**DESCRIPTION OF THE TASK:** The full listing, excluding its pictures, should be printed exactly as it stands.

**DATA SHOWN:**
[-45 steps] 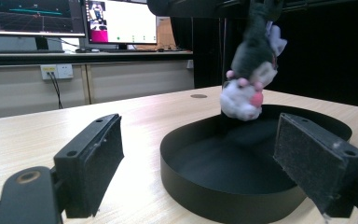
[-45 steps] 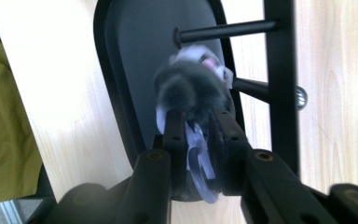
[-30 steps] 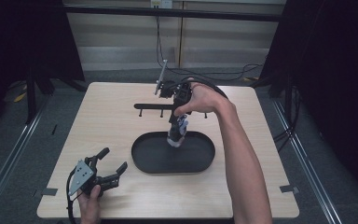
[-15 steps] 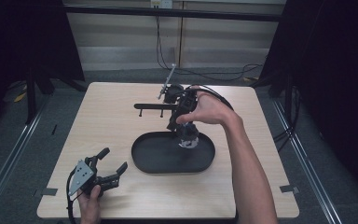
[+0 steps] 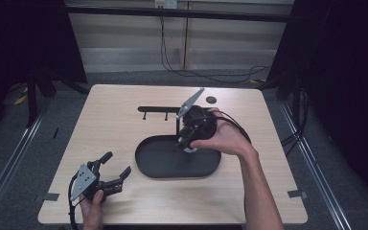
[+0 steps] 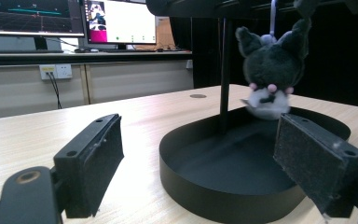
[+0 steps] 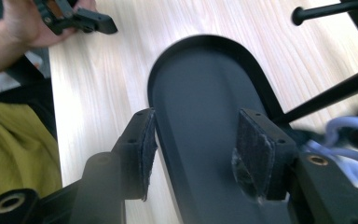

**RESULT OF THIS TASK:**
[-45 steps] 
[-45 steps] 
[-30 steps] 
[-15 steps] 
[+0 steps] 
[+0 steps] 
[+0 steps] 

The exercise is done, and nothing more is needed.